Hitting a new target
Launching at a major retailer is no small task. While many DTC food brands have grown large customer bases through their e-commerce websites, stocking shelves at a national retail store involves producing at a much larger scale. And for startups, this involves working closely with their network of suppliers and factories. Lewis says revving up Little Spoon for the Target launch involved a substantial increase in production.
“It took us a long time to get our production up to the scale that Target requires,” Lewis says. “We had to work with our existing factories and find new ones so we could deliver trucks and trucks of food to meet Target’s demands.”
Vranich says they also had to rethink the company’s packaging for retail. For one thing, many customers will not be familiar with the brand.

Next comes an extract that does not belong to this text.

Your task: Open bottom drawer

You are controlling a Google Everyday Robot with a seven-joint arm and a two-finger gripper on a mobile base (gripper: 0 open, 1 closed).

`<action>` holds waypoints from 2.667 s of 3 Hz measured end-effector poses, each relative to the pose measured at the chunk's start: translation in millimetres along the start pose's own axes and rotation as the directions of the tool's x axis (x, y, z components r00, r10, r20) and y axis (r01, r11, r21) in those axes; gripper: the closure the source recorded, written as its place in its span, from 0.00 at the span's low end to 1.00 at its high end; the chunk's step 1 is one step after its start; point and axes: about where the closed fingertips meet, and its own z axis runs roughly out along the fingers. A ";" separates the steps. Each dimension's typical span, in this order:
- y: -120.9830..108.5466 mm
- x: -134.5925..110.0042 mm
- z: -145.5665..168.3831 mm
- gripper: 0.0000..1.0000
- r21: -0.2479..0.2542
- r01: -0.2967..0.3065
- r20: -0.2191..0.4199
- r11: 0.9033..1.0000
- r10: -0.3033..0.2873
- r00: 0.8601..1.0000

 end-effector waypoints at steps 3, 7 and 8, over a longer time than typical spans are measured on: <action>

So to increase brand awareness, Little Spoon made its logo much bigger.

Then there’s the issue of what’s inside each package. When customers visit the Little Spoon website, they can scroll through images of the food; when a package arrives at their doorstep, it’s not covered with images of food but rather cartoons that will appeal to kids. For instance, in Little Spoon’s line of toddler school lunches, the website features images of chicken nuggets and sauces, but the exterior packaging has a funny picture of a cartoon nugget wearing sunglasses and getting dunked in sauce. “Shopping for food in store is a very different customer experience than shopping online,” Vranich says.
All of these food startups are still a fraction of the size of the larger incumbents, but their growing popularity is sending a jolt to the food industry, prompting larger players to create similar offerings. For instance, Trader Joe’s has been accused of ripping off startups, creating copycats of Brooklyn Delhi and Fly by Jing sauces. And Little Spoon appears to have prompted other baby food brands to focus on reformulating their products to make them organic and more nutritious.
For Vranich, the key to staying ahead is to continue innovating on every aspect of the product. For example, she says she’s very proud of being the only kids’ brand that makes squeezable yogurt and smoothies in packages with fun ridges on the edges that are both pleasant to look at and easy to hold. Little Spoon’s food development team also works hard to create fun meals that kids will actually eat, like a “brunch lunch” that features little chicken maple sausages, crunchy granola, a zucchini muffin, and an organic smoothie bowl.
“We’re constantly coming up with new products,” Vranich says. “It’s a way to keep our existing customers coming back for more, but it also means we’re ahead of the rest of the market.”